When pronouncing someone dead, there is a particular protocol that doctors and residents must judiciously follow. Notable parts of the clinical exam include checking for the absence of a pulse and breathing, assessing for unresponsiveness, and evaluating for a pupillary reflex. When all clinical signs return negative, the physician can formally pronounce an individual deceased. Although the clinical examination for pronouncing a patient dead is rooted in a medical algorithm, there is an underlying spiritual sacredness to this act. Watching my resident perform every step of the exam and witnessing the cessation of vital signs prompted me to reflect on the nature of life. The tangible absence of life had me contemplating the cycle of life and death and the fragility and impermanence intrinsic to it. I had come to realize then that as healthcare providers, this simple act of pronouncing someone dead is a sacred process that allows us to recognize the inherent dignity of an individual and their journey beyond the physical realm. This, in part, is what makes medicine human and partially allows us to provide patient-centered care.

After pronouncing the patient dead, we met with the family to convey the news. It was the most challenging conversation I witnessed as a medical student. While most family members remained composed, one was profoundly affected, expressing heart-wrenching phrases like, “Why did you leave us behind?” and “Why didn’t you wait for us.” Despite my intention to stay strong, these words deeply impacted me, leading me to cry with the family. Upon returning to the hospital the following day, I had a debriefing discussion with my senior resident. When she inquired about my emotions, I admitted to feeling guilty. Despite understanding that I was a medical student in training, I still felt a sense of responsibility for the patient’s death, wondering if earlier actions could have prevented her from removing the high-flow oxygen mask. I also felt I let the family down by crying during the previous day’s conversation. My resident reassured me that such emotions were valid, emphasizing that it’s acceptable for healthcare providers to show vulnerability, as it inherently signifies our humanity. Her words gave me a new perspective. I realized that expressing emotions is not a sign of weakness but an acknowledgment of our shared humanity. When we as healthcare professionals invest our emotions into the care we provide, it reinforces the understanding that the patient before us is not merely a list of medical issues but a human being deserving of compassion and empathy. At the same time, we also need to think about the clinician and recognize our own humanity, that we are also humans with emotions.
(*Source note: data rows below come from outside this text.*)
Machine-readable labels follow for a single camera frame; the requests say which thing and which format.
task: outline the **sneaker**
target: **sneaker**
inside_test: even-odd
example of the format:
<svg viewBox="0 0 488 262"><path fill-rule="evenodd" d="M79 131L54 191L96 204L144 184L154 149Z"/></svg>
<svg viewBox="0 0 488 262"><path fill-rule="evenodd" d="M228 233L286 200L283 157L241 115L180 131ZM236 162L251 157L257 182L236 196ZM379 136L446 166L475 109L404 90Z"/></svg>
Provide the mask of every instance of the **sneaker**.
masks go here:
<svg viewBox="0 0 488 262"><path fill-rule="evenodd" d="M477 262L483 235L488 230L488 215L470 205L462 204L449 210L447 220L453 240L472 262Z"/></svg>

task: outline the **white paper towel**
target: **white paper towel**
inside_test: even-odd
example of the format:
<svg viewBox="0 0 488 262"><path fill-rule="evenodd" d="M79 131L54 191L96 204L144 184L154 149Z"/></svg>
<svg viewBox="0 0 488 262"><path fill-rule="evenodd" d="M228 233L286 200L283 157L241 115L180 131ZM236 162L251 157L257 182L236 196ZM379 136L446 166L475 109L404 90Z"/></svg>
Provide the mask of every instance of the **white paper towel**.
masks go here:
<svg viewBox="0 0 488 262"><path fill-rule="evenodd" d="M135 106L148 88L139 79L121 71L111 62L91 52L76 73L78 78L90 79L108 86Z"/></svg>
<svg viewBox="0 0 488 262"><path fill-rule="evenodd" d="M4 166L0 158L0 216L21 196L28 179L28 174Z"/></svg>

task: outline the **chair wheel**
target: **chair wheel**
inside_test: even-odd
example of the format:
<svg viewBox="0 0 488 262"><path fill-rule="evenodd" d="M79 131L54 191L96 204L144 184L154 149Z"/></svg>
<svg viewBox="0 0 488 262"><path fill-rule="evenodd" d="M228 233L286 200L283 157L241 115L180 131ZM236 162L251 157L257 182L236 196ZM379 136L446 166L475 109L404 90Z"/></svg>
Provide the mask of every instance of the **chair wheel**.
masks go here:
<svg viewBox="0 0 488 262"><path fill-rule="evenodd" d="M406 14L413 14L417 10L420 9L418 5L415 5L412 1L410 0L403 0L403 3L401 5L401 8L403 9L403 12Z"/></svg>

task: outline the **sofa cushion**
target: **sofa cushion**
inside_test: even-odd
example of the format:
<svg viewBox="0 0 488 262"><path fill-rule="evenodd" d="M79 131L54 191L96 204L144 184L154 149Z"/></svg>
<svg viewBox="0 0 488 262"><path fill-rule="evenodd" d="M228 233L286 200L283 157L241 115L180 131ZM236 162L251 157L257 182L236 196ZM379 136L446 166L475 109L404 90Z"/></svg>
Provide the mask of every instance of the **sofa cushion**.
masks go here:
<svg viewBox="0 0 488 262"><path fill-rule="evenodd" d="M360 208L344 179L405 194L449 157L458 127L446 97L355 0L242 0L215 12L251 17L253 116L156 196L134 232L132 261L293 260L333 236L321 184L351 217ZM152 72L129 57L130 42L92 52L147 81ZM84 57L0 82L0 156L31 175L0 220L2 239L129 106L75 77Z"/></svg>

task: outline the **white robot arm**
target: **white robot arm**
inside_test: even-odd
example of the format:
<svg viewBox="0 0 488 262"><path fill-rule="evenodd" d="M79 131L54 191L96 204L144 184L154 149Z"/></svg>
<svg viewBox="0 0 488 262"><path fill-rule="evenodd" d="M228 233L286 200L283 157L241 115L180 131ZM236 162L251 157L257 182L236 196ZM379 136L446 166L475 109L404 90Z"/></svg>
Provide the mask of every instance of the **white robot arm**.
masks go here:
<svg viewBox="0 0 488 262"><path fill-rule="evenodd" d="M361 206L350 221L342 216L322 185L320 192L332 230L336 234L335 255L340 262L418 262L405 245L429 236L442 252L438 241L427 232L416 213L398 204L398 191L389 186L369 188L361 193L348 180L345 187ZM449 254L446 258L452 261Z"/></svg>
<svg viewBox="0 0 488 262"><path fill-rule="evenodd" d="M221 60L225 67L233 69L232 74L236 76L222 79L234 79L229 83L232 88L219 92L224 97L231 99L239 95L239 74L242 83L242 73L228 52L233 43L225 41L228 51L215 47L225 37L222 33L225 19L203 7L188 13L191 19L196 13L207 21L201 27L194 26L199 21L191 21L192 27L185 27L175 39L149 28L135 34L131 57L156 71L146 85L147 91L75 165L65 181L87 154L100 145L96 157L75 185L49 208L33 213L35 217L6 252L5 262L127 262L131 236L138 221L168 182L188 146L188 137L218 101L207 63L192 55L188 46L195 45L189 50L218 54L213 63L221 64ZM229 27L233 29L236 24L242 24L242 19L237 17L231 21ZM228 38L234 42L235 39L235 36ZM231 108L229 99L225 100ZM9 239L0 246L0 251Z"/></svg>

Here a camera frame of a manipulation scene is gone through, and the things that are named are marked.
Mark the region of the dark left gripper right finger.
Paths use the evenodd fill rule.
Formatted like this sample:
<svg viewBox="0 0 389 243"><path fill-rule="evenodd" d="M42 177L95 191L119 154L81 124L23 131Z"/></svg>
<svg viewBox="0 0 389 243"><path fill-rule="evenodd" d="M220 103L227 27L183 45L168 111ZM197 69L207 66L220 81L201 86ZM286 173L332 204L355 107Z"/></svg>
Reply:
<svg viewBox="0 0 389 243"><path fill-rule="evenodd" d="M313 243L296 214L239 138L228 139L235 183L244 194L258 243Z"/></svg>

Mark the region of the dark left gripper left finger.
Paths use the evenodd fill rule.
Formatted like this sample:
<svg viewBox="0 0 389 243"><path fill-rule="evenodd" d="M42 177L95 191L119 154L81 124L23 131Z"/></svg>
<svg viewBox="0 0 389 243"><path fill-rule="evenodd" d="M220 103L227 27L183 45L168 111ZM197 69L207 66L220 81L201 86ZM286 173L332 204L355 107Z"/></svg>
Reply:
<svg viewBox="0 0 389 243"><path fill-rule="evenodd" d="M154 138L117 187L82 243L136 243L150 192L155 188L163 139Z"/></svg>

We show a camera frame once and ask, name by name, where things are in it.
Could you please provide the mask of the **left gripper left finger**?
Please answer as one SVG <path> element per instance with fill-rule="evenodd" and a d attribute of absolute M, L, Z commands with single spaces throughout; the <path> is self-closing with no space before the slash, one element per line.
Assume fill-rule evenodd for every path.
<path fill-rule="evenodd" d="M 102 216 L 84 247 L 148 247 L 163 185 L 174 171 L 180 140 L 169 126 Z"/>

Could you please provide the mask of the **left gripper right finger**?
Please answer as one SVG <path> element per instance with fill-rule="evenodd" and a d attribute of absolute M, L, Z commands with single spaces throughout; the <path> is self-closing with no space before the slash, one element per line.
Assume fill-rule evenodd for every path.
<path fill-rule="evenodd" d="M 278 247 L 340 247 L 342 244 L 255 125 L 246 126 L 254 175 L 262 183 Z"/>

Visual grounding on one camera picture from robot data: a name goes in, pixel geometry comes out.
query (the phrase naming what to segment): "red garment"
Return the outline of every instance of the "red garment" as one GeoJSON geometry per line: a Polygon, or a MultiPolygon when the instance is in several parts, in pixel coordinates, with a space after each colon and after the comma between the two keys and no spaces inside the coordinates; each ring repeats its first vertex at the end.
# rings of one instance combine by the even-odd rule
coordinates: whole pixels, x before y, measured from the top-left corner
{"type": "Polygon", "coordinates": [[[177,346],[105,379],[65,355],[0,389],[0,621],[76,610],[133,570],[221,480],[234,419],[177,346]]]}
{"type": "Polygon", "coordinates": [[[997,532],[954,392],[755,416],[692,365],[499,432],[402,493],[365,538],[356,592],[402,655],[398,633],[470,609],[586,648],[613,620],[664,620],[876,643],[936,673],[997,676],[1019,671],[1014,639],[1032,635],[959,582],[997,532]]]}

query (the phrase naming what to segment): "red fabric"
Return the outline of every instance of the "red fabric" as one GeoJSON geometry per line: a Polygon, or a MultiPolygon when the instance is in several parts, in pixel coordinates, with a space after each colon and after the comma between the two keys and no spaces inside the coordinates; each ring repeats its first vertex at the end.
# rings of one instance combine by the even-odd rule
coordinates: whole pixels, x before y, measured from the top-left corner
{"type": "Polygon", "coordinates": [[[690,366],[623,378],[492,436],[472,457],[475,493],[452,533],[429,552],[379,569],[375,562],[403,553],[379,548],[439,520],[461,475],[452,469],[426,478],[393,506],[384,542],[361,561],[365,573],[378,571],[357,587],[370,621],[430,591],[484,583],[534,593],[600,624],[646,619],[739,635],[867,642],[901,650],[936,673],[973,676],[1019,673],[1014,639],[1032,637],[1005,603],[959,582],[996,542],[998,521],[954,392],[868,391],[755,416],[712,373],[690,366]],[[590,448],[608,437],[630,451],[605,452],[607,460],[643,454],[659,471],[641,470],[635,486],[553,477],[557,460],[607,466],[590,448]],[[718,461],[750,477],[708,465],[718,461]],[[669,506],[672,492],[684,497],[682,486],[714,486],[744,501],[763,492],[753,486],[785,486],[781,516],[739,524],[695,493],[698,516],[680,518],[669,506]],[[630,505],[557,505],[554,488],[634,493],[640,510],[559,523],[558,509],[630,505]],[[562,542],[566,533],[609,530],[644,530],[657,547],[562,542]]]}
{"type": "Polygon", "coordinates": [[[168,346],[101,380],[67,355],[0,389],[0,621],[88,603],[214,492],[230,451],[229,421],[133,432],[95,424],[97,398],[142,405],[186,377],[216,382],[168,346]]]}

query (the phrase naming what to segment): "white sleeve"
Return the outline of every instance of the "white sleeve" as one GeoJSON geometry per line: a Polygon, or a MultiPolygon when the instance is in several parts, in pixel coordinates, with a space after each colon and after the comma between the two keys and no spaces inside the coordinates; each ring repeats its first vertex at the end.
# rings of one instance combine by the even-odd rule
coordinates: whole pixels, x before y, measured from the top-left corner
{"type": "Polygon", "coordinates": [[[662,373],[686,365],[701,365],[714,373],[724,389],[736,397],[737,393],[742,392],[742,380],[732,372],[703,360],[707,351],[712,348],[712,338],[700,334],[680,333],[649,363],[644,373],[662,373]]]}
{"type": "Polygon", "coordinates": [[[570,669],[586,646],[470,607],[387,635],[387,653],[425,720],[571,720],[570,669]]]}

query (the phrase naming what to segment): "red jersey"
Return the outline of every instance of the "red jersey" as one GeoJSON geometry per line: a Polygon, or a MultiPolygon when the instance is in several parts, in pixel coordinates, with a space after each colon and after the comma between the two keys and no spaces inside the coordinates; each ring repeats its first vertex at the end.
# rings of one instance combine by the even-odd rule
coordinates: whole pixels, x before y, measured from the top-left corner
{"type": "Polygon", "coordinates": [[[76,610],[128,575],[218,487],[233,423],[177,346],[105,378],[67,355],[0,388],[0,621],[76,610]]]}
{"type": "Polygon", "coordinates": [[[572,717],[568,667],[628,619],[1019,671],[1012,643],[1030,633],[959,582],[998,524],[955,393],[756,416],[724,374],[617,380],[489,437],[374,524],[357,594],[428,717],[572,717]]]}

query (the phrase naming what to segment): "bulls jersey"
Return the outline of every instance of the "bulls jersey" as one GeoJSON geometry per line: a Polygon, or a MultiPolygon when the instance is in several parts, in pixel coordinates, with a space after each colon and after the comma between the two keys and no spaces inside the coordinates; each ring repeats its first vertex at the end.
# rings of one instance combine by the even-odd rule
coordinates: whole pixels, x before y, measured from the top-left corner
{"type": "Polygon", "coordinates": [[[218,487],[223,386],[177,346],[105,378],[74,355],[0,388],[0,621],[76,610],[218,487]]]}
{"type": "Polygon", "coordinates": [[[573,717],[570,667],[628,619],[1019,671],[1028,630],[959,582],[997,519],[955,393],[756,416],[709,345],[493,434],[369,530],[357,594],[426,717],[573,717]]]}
Looking back, the patient’s end-of-life care transpired as a direct result of her own choices. We honored her decision by placing her on comfort measures only. Moreover, the patient was able to rightfully determine when to conclude her life by choosing to remove her own oxygen mask. Though we couldn’t alter the outcome, we managed to provide her with patient-centered medical care and gave her a dignified death. Later that day, as the family returned to finalize the paperwork, they expressed gratitude for my support and thanked me for crying with them in the conference room yesterday. This poignant moment echoed my earlier discussion with my resident and reaffirmed why I had decided to go into medicine.


As William Osler states, “The practice of medicine is an art, not a trade; a calling, not a business; a calling in which your heart will be exercised equally with your head.” Practicing medicine with humanism allows us to recognize our patients as human beings in front of us. My experience with this patient helped me understand what it means to let a patient “die with dignity” and what it means to put a patient at the center of care. When we know our patients and know who they are, it helps to improve our clinical experience and ultimately makes us better healers.